We have to feel some disappointment, on the other hand, at the lack of a ready common political will and unified strategy among the EU member states. Everything continues to be complicated and slow, frustrated by protracted negotiations conditioned by divergent national interests.
To make this point, there is no need to list single circumstances and facts; one need only consider the frustration of Mario Draghi’s, who apparently claimed that: “We have been discussing gas for seven months. We have spent tens of billions of European taxpayers’ money, used to finance Russia’s war, and we have not solved anything yet. If we hadn’t wasted so much time, we wouldn’t now be on the brink of a recession.”[10]
Given the common reaction of the European countries in the face of the pandemic, and then the solidarity concretely manifested between them, not to mention the proactive role played by the ECB and the European Commission in that “annus horribilis”, we might have been forgiven for believing that the “lesson” had finally been learned, and assimilated as a common value. Unfortunately, this is not the case.
With difficulty and some effort, the Italian premier Draghi, thanks to his authoritativeness, managed to get some European countries, including France, Spain and Poland, to converge on the need to adopt a “package” of measures, and above all introduce a (lower) maximum gas price as a means of supporting businesses and the economy.
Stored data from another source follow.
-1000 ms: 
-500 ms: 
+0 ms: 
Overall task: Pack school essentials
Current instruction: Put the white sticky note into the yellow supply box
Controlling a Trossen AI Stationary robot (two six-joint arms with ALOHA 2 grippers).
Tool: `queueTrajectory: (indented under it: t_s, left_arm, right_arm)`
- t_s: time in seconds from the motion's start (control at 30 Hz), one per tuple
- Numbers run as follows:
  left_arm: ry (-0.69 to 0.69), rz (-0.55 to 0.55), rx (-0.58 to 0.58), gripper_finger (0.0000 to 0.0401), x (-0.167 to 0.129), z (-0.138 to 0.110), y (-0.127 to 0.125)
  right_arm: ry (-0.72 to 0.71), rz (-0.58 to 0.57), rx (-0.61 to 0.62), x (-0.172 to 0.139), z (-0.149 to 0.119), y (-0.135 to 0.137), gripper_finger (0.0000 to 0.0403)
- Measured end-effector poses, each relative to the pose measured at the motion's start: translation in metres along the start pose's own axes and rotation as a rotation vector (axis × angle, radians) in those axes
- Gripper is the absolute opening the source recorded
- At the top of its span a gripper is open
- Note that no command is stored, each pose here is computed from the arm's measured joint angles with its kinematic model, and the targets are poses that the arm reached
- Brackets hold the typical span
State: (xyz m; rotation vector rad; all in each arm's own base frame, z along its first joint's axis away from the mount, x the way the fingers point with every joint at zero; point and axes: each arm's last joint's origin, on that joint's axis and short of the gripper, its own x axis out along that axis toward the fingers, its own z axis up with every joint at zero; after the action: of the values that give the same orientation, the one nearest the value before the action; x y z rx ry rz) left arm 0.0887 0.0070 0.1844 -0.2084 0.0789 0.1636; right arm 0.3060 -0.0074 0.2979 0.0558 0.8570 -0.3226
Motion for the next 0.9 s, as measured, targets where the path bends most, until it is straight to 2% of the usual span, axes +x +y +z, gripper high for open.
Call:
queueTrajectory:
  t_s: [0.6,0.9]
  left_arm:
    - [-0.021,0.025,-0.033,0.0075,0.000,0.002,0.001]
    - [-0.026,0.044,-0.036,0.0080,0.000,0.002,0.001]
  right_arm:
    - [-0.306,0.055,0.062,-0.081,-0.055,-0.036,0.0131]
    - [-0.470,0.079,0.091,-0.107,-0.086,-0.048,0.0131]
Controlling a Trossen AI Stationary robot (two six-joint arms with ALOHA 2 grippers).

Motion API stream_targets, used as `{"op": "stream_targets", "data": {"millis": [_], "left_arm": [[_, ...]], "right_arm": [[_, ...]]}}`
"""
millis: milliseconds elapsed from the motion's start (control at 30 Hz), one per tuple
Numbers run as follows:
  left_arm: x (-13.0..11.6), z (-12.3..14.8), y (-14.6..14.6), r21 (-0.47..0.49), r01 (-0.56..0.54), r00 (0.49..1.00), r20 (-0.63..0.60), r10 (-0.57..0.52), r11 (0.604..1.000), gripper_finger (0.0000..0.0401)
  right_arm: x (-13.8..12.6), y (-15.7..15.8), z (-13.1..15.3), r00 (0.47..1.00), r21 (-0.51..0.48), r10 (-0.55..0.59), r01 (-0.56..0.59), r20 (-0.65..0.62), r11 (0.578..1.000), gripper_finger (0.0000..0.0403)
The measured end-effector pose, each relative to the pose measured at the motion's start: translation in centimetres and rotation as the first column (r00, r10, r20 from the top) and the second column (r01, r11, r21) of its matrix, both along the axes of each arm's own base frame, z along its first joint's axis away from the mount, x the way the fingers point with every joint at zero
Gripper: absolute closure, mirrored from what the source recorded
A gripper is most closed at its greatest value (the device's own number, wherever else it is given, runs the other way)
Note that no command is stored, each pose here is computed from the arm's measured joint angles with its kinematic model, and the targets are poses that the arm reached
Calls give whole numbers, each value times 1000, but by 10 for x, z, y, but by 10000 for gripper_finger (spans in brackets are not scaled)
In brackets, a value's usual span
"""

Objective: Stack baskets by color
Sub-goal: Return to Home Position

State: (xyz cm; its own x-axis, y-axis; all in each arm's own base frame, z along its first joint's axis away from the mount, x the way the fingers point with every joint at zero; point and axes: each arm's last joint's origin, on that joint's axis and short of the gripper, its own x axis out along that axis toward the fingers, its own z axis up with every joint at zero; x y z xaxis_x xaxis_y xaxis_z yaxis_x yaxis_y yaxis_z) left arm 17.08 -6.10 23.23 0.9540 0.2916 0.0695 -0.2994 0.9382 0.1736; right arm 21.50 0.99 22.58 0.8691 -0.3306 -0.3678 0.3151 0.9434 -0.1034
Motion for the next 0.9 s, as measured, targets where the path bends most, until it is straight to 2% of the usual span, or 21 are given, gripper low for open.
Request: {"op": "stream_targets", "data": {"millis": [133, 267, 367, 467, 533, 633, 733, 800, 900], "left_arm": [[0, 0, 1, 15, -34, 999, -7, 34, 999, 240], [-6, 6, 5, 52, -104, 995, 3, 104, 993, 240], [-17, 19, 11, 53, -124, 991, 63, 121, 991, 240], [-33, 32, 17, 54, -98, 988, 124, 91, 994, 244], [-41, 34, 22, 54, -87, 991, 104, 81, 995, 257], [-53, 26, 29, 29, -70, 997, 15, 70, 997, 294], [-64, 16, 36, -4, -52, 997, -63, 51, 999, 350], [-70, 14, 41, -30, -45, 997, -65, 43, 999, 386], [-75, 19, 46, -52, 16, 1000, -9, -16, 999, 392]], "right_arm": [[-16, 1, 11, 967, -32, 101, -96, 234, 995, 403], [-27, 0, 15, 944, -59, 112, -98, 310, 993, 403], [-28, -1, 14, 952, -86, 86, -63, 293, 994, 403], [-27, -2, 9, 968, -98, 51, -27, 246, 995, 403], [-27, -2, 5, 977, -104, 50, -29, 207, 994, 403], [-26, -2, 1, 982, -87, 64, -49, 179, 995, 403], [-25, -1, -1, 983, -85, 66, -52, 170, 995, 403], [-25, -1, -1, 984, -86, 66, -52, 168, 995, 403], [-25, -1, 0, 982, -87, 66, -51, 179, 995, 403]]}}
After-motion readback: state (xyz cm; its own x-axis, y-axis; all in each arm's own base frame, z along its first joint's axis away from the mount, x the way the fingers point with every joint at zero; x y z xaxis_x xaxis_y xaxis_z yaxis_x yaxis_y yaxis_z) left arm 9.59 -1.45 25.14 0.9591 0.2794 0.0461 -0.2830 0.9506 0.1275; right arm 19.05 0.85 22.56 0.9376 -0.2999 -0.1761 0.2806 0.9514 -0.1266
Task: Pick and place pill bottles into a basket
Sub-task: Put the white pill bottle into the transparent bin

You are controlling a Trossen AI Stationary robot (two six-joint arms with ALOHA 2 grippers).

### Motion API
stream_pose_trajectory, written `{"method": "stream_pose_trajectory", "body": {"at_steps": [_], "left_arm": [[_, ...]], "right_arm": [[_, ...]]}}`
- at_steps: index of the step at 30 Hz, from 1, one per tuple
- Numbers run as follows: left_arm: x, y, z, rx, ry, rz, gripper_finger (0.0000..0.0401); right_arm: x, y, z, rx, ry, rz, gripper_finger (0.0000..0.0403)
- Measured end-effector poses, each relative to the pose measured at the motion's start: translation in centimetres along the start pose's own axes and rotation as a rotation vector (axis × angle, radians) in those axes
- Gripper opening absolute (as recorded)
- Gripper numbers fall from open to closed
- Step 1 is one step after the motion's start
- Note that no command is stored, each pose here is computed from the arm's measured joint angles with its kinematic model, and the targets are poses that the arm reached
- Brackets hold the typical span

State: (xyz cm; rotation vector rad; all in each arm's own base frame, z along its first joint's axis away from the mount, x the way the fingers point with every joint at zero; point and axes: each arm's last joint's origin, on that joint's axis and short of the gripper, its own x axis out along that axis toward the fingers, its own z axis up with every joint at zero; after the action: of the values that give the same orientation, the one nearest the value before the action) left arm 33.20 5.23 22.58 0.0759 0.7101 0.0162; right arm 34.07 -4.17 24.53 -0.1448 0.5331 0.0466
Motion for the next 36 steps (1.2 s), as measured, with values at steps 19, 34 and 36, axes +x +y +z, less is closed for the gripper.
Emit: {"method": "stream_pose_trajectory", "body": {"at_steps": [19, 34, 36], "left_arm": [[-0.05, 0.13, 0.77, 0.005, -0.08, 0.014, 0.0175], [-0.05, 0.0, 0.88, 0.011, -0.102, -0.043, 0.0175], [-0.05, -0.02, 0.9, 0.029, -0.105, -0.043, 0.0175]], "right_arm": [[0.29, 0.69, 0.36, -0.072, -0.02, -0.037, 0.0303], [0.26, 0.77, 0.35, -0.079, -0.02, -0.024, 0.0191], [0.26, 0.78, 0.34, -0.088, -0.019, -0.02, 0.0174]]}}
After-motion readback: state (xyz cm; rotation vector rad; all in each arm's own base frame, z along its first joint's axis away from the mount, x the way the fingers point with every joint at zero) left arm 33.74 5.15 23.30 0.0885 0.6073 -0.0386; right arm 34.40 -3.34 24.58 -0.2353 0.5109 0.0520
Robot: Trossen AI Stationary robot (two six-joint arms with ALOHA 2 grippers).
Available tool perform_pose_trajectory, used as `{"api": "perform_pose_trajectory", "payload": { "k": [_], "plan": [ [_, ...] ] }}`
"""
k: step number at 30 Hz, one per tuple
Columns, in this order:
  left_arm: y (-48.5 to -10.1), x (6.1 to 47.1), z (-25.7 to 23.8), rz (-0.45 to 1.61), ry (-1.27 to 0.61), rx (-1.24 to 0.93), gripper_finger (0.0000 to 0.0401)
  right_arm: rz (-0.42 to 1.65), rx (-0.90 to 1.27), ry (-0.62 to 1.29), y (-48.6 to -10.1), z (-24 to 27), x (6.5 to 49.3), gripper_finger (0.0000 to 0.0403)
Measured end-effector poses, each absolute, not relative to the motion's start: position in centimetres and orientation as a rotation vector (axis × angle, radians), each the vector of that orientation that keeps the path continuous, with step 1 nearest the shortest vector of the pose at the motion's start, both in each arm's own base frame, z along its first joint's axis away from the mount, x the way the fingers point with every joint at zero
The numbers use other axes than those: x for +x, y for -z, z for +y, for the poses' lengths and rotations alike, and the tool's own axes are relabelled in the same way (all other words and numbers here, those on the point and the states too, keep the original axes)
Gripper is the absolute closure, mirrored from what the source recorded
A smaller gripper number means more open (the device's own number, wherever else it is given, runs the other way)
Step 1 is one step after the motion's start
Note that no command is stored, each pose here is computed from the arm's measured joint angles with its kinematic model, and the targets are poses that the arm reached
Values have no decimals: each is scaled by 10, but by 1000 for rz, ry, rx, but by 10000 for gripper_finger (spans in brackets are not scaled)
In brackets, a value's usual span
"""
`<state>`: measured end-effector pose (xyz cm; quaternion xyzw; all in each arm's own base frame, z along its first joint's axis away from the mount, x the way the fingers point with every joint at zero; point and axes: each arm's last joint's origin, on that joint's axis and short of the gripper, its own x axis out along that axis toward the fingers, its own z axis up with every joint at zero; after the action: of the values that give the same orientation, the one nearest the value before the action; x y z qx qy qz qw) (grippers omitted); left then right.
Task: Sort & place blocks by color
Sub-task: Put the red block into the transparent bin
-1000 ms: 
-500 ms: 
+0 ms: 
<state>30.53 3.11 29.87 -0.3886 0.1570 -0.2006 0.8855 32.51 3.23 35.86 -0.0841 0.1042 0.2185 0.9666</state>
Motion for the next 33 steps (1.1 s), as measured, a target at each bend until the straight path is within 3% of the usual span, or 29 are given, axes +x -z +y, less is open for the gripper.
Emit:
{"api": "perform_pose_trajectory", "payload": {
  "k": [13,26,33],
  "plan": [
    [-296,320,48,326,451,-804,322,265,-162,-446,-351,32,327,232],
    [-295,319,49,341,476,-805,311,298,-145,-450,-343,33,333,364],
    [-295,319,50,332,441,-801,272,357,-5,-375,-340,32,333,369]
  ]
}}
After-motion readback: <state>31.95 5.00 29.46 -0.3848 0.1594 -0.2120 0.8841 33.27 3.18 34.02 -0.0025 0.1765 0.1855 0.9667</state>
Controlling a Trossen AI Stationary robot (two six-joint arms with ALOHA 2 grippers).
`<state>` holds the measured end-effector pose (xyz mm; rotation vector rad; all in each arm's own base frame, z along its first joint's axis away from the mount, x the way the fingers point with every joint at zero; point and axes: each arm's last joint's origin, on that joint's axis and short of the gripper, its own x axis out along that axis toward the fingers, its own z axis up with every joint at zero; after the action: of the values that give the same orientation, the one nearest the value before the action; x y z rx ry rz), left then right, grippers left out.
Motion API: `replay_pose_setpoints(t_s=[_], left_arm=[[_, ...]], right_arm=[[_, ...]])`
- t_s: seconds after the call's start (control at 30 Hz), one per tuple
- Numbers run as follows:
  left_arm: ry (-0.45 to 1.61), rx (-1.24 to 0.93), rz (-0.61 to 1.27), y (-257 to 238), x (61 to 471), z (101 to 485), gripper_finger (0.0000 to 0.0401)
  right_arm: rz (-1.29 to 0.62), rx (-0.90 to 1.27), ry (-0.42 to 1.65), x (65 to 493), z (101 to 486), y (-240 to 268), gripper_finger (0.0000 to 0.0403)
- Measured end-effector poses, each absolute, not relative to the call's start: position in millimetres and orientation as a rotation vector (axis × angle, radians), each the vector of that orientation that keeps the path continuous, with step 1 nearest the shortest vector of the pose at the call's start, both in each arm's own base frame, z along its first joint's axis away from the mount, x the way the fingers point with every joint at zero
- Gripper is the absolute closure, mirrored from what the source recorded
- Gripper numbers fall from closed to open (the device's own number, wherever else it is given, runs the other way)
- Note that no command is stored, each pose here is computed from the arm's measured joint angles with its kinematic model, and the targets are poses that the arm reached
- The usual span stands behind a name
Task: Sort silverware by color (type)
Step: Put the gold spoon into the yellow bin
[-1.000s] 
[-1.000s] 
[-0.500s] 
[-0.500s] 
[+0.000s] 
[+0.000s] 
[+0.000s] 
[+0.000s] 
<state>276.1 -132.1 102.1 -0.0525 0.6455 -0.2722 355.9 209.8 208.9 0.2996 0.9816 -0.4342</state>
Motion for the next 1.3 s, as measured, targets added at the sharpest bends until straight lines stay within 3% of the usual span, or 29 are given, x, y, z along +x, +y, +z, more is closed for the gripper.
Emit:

In the same vein, Confindustria and Medef recently issued a joint appeal to the European Council, saying that Italian and French companies wished to raise the alarm about the escalation of the energy crisis and underline the urgency of intervening at European level, with immediate effect, to curb prices and avoid further damage to the economy. In their view, urgent European intervention should take the form of temporary measures setting a cap on the price of gas. The appeal ends by warning that there is no time to lose, the survival of European industry is at stake.[11]
Meanwhile, in a press release, the European business confederation BusinessEurope said that “all-sized companies across the continent have already reduced their output or even shut down their production completely. There is a real danger that energy-intensive businesses [will] relocate outside of Europe where energy prices are much lower, which would have dramatic consequences on our competitiveness and jobs”.[12]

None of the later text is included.